In view of these manipulation issues, there is a need for more scientific reflection and public debate on the social significance of AR as a technology that stands between us and reality.
Those issues lead to the following four design rules and necessary actions:
Design rule 5. Protect the mental and physical health of AR users
Required action: The Ministry of Health, Welfare and Sport should promote research and public debate on the health effects of AR. The Ministry of Education, Culture and Science should ensure that attitudes towards AR are covered in the policy on digital literacy.
Design rule 6. Strengthen human capacities in a fair and dignified manner
Design rule 7. Protect people’s cognitive autonomy
Required action: The government should promote research and debate on social standards and values (social etiquette) in the hybrid world.

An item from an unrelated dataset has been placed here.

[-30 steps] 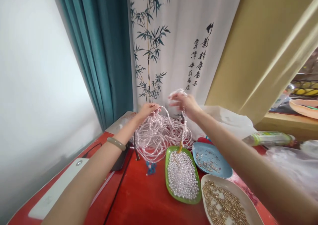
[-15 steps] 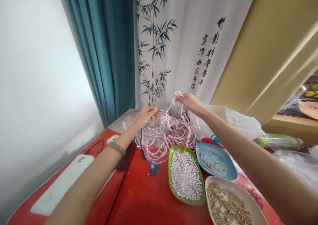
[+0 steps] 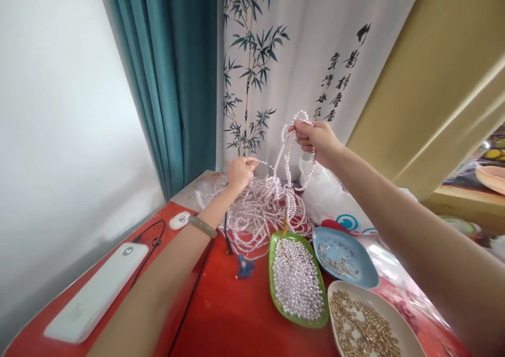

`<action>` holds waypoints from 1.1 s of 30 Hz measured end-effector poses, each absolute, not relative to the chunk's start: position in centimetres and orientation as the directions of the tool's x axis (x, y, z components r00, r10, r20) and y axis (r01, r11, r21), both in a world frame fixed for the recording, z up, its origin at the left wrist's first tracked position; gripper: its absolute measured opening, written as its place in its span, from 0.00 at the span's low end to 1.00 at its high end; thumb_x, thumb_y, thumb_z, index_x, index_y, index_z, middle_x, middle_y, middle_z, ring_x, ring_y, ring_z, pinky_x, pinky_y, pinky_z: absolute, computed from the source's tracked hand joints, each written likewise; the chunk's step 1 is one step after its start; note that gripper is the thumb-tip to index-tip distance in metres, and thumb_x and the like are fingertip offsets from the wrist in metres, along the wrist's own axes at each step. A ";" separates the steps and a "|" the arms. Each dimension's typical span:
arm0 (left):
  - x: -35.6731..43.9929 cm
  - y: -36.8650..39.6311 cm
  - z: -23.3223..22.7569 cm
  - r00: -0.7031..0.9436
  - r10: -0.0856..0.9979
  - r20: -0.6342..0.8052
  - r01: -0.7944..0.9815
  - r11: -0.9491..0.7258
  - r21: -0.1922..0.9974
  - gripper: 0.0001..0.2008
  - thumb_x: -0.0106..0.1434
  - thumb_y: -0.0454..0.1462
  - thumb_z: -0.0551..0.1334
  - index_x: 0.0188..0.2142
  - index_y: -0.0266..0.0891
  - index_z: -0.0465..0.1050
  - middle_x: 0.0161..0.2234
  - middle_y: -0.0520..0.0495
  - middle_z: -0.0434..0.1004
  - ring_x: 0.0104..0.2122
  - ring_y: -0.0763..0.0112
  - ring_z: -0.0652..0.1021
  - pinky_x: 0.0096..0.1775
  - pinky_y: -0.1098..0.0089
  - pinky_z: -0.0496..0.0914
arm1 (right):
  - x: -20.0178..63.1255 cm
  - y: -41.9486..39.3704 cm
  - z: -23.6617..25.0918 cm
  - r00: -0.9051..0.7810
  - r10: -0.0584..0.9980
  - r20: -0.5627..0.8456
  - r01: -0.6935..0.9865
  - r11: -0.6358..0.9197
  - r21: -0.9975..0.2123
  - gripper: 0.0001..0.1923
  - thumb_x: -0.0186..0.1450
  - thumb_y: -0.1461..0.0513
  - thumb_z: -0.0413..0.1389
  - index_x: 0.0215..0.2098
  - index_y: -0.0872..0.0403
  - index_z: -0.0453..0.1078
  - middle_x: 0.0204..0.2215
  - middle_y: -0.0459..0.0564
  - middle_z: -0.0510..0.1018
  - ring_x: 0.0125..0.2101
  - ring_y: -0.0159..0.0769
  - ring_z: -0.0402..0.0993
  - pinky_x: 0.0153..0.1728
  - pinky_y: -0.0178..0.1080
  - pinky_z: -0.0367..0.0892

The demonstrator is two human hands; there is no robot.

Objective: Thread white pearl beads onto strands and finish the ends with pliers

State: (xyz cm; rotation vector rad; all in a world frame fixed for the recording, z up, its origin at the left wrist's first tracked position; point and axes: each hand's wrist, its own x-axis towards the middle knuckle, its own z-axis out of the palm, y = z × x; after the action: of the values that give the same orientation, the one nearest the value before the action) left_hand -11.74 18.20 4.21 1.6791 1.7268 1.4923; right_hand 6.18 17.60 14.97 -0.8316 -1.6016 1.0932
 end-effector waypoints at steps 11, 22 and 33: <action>-7.9 19.1 3.5 0.197 0.918 0.345 0.099 -0.369 0.924 0.30 0.49 0.28 0.61 0.51 0.38 0.55 0.40 0.41 0.73 0.27 0.75 0.72 0.30 0.73 0.65 | 7.3 16.2 19.9 -0.346 0.862 0.370 -0.057 0.374 -0.926 0.09 0.64 0.61 0.48 0.28 0.57 0.65 0.15 0.38 0.49 0.13 0.21 0.40 0.11 0.28 0.41; -13.7 19.1 0.9 0.033 0.970 0.239 0.229 -0.240 0.943 0.13 0.45 0.27 0.50 0.27 0.33 0.70 0.25 0.49 0.71 0.24 0.74 0.69 0.26 0.75 0.62 | 13.9 17.0 16.3 -0.317 0.939 0.131 -0.017 0.132 -0.991 0.12 0.66 0.64 0.43 0.31 0.60 0.66 0.17 0.38 0.42 0.15 0.21 0.35 0.12 0.27 0.36; -10.0 18.7 1.0 0.563 0.797 0.217 0.294 -0.438 0.849 0.31 0.46 0.28 0.57 0.52 0.42 0.61 0.54 0.45 0.61 0.51 0.64 0.65 0.45 0.68 0.64 | 11.9 16.2 14.8 -0.443 0.891 0.094 -0.040 0.085 -0.996 0.11 0.65 0.62 0.45 0.31 0.58 0.67 0.18 0.39 0.41 0.16 0.24 0.34 0.11 0.27 0.38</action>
State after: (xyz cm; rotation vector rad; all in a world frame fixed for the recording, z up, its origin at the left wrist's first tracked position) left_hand -10.05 18.72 1.04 1.9921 0.8753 0.7933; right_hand 11.95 16.15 14.77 -0.8707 -1.5644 1.4737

Design rule 8. Ensure fair power relations in the hybrid world
Required action: The Ministry of Economic Affairs should clarify how the government will guarantee fair relations between companies and between companies and AR users in the AR domain.
Spatial planning issues, design rules and required actions
Because AR links the digital world directly to the physical environment, it also raises issues in relation to spatial planning. AR offers possibilities to digitally redesign the physical environment. That has consequences not only in the hybrid environment as experienced by the user, but also in the physical space and for others present in it. For example, the introduction of Pokémon GO created a situation in which thousands of players of the game were drawn to seaside resort Kijkduin in The Hague, where they caused various forms of nuisance for local residents and damage to the nature.

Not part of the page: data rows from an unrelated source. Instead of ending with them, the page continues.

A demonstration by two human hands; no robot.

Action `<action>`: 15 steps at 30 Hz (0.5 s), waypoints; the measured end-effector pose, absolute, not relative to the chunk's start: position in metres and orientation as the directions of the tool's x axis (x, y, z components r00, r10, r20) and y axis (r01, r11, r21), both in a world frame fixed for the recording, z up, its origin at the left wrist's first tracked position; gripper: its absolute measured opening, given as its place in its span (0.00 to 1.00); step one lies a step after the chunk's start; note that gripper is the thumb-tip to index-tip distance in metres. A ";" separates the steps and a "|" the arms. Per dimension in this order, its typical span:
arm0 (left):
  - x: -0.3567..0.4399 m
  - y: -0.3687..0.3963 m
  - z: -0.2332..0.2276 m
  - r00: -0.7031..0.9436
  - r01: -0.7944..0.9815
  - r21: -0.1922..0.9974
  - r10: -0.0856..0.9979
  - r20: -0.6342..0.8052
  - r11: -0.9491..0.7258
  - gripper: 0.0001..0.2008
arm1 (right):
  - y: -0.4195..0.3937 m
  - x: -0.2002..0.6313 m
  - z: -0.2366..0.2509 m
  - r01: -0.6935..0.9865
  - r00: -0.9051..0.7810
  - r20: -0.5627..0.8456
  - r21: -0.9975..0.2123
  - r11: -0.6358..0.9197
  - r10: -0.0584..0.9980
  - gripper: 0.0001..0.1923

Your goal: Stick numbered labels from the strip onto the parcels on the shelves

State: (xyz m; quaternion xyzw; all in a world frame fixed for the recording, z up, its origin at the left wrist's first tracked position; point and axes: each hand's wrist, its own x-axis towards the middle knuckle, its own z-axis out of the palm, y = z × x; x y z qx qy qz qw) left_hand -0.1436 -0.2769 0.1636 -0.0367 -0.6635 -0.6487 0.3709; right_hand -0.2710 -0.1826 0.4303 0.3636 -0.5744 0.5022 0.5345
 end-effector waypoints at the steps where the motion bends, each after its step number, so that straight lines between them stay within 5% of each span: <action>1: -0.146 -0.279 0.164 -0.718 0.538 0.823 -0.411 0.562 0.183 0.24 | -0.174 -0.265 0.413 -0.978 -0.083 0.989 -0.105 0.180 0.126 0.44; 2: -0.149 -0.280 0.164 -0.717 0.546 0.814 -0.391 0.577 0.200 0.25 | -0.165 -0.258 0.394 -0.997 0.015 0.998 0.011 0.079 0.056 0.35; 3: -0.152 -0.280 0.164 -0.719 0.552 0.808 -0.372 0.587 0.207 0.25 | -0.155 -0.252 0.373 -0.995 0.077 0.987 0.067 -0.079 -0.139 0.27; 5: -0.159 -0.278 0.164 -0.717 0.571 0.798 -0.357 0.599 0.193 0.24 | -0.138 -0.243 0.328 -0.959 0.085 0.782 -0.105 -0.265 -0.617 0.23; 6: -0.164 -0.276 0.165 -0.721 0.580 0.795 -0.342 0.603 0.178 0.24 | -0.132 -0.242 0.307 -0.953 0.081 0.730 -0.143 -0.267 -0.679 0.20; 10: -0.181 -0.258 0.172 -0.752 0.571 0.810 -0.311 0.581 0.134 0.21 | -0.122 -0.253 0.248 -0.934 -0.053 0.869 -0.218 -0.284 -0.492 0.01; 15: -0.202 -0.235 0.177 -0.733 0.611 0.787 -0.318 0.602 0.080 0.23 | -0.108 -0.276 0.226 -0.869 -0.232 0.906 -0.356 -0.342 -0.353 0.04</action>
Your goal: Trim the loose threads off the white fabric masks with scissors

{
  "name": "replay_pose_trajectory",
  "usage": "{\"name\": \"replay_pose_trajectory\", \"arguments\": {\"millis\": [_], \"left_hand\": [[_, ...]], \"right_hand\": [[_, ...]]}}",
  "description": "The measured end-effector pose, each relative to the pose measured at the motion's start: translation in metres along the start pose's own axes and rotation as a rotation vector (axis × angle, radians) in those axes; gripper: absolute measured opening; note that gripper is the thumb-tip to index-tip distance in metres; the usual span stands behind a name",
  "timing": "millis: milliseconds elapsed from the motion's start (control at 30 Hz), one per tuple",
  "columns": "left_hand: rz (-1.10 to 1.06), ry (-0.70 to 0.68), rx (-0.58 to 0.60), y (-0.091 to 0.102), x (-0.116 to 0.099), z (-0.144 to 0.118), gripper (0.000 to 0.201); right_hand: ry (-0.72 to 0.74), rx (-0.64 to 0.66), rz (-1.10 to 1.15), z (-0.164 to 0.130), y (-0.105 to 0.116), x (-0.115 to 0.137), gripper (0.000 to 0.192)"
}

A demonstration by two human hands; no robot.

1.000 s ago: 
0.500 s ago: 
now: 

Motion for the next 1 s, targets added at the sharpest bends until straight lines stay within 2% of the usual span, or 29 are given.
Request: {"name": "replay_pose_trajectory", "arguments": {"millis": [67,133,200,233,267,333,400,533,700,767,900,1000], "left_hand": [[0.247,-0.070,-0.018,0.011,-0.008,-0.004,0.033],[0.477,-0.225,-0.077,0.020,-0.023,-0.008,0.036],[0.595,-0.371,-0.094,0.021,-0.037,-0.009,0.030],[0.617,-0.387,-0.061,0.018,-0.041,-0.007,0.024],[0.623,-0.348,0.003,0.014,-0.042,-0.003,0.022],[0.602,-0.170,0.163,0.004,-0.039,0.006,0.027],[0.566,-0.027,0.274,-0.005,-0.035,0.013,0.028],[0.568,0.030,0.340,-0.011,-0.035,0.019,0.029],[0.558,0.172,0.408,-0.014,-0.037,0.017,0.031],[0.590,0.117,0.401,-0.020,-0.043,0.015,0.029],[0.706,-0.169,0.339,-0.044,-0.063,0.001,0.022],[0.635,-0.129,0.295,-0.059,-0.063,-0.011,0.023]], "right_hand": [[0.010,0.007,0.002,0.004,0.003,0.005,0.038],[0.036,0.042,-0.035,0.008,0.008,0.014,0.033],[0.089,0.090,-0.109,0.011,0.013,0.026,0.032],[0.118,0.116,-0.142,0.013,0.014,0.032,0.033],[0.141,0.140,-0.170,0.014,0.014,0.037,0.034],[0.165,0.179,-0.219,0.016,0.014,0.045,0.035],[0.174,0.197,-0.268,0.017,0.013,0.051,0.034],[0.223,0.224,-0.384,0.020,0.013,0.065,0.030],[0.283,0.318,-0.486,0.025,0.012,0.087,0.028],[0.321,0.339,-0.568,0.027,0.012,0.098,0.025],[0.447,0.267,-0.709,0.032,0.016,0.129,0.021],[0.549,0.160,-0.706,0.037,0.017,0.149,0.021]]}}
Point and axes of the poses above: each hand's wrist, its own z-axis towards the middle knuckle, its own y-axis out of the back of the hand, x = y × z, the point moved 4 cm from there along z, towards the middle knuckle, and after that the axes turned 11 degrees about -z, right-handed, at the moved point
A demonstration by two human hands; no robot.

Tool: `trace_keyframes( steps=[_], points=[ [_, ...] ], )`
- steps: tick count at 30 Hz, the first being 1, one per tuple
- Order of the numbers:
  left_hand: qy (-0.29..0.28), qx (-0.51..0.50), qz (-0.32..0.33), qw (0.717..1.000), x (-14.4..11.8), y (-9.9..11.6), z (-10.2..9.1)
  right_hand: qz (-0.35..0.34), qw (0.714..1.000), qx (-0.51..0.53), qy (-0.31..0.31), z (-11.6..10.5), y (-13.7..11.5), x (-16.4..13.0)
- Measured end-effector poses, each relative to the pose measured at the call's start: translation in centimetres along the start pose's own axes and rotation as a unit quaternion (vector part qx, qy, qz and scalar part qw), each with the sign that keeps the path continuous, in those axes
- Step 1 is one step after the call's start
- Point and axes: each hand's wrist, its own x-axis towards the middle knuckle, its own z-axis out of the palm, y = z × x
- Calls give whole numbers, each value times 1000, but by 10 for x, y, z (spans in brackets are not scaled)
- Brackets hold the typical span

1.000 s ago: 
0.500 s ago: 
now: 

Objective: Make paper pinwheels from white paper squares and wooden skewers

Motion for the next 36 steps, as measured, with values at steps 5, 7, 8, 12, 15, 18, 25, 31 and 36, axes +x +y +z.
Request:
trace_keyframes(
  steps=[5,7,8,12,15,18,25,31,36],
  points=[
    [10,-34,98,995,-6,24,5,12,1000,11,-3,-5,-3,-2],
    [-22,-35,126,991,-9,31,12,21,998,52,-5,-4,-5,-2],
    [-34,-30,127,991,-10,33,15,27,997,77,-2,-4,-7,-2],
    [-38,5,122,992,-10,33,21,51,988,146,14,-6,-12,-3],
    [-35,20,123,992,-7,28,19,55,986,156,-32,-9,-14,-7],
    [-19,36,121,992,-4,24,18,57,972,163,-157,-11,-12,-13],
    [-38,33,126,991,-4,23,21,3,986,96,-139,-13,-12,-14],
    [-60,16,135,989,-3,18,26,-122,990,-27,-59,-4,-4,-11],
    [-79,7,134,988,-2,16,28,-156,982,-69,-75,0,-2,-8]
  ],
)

The digital world with its cookies and trackers is now penetrating into spaces and physical environments that used to be entirely analogue. The digital domain is ‘colonising’ the physical world, as it were, which can lead to further commercialisation – also of public spaces such as nature reserves, beaches or town squares. This could impair the public character and communal nature of those locations.
Because AR has far-reaching consequences for the use of our physical space, it is important for the government to explore how the hybrid world can be designed in a socially responsible manner and what rules are needed to accomplish that.

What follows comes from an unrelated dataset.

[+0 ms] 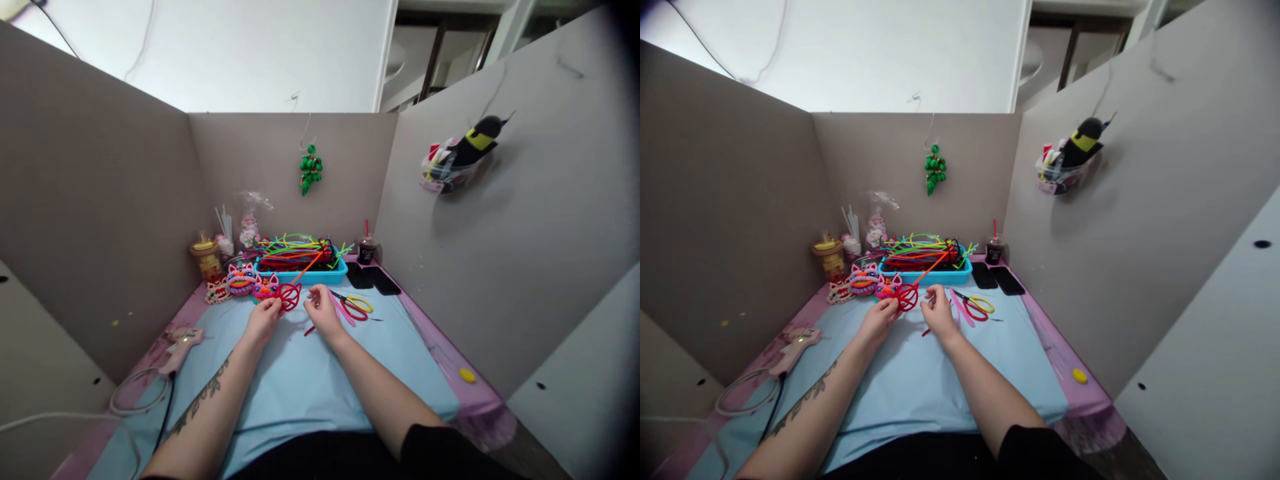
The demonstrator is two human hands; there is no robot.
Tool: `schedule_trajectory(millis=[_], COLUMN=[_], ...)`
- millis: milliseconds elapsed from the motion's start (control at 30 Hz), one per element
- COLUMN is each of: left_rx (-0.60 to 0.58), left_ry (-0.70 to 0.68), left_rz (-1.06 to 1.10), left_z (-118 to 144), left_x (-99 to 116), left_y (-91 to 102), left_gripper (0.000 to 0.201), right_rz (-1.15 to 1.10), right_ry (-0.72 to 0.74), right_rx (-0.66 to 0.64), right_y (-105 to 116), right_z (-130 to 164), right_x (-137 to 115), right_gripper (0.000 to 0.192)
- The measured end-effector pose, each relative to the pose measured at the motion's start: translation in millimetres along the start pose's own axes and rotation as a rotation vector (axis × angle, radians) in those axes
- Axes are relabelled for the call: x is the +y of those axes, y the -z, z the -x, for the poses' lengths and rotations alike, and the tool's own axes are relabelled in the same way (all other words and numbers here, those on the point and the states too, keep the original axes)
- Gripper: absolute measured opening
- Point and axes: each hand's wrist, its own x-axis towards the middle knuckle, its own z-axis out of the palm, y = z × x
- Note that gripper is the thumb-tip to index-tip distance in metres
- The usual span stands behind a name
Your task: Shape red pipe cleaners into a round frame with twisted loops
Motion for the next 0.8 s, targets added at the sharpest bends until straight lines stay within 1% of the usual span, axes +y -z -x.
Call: schedule_trajectory(millis=[33, 100, 167, 233, 300, 467, 533, 633, 800], left_rx=[0.029, 0.070, 0.079, 0.069, 0.061, 0.023, 0.004, -0.003, 0.017], left_ry=[0.005, 0.011, 0.018, 0.025, 0.022, 0.008, 0.006, 0.009, -0.014], left_rz=[0.027, 0.077, 0.111, 0.128, 0.141, 0.095, 0.065, 0.055, 0.047], left_z=[-0.2, 0.5, 2.1, 3.7, 5.1, 7.4, 8.1, 9.0, 7.9], left_x=[1.0, 3.3, 5.0, 5.8, 5.7, 4.4, 4.0, 3.6, 3.0], left_y=[0.0, -0.7, -2.3, -4.0, -5.3, -6.6, -7.0, -7.5, -6.0], left_gripper=[0.030, 0.031, 0.032, 0.031, 0.030, 0.029, 0.029, 0.029, 0.030], right_rz=[0.012, 0.046, 0.084, 0.104, 0.104, 0.151, 0.196, 0.244, 0.245], right_ry=[-0.003, 0.030, 0.110, 0.197, 0.228, 0.118, 0.113, 0.150, 0.214], right_rx=[-0.017, -0.112, -0.213, -0.255, -0.265, -0.296, -0.306, -0.289, -0.279], right_y=[-0.9, -3.0, -5.6, -8.8, -11.8, -16.8, -17.7, -17.5, -15.4], right_z=[1.0, 4.0, 8.2, 13.1, 17.8, 25.1, 25.5, 24.6, 24.8], right_x=[-0.1, -1.5, -4.1, -7.2, -9.7, -8.8, -6.8, -5.3, -9.1], right_gripper=[0.025, 0.012, 0.014, 0.017, 0.021, 0.035, 0.038, 0.037, 0.027])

These issues lead to the following three design rules and necessary actions:
Design rule 9. Give citizens control over their physical-virtual identity
Required action: The Ministry of Justice and Security should clarify what the right to physical integrity means in the context of AR.
Design rule 10. Create public spaces in the hybrid world
Required action: The government should investigate how the public character of the hybrid public space can be guaranteed in the long term.
Design rule 11. Design the hybrid environment in a socially responsible manner
Required action: The government should explore how the hybrid environment can be designed in a socially responsible manner.